Segment Open

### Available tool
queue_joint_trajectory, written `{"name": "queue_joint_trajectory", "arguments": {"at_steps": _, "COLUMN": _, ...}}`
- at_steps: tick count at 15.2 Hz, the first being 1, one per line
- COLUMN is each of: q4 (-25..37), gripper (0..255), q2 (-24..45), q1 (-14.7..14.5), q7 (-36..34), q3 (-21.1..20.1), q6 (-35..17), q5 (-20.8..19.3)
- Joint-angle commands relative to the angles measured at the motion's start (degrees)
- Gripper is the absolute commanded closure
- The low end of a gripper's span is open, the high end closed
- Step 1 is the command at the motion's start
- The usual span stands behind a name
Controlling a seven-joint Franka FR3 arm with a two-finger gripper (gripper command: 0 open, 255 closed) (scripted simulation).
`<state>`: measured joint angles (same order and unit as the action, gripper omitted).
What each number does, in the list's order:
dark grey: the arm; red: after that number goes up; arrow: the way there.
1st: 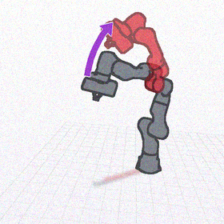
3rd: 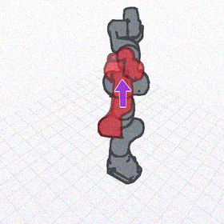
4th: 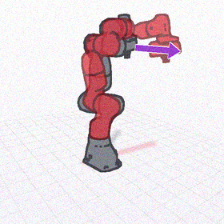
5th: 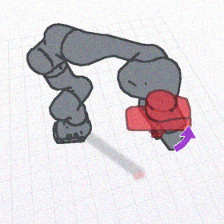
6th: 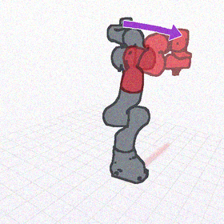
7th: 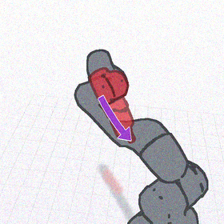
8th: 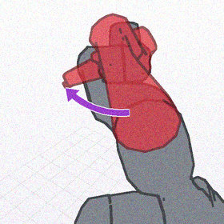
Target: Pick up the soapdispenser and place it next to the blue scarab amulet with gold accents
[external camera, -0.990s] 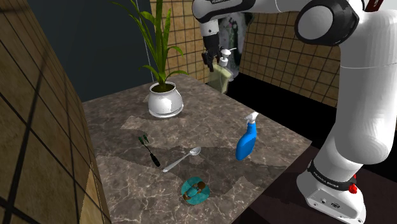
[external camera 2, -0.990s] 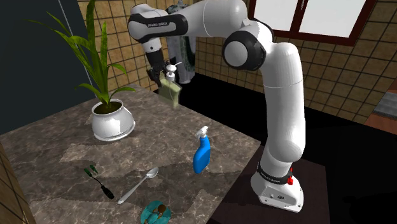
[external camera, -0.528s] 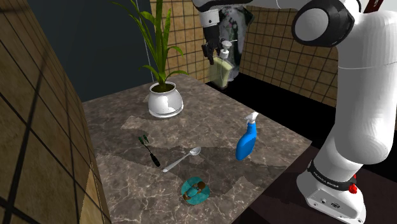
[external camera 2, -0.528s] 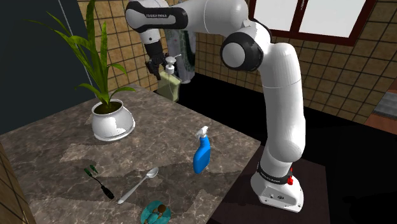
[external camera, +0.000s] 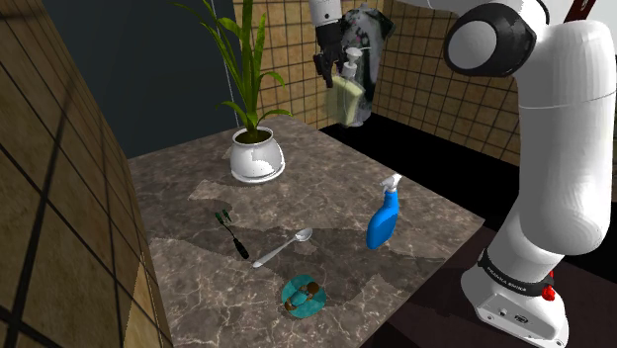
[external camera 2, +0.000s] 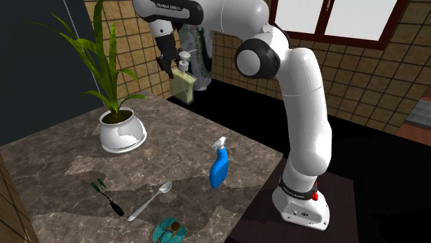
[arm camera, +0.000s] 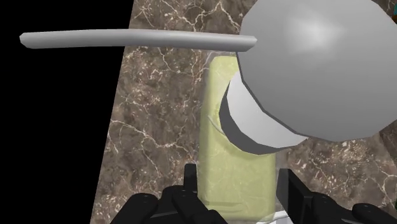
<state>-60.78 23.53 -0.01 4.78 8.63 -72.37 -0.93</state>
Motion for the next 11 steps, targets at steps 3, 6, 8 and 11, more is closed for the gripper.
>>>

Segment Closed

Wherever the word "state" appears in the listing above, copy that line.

> Output for this task:
`<state>`: measured joint angles (same order and unit as the action, gripper omitted).
<state>-60.78 23.53 -0.01 4.78 8.63 -72.37 -0.93</state>

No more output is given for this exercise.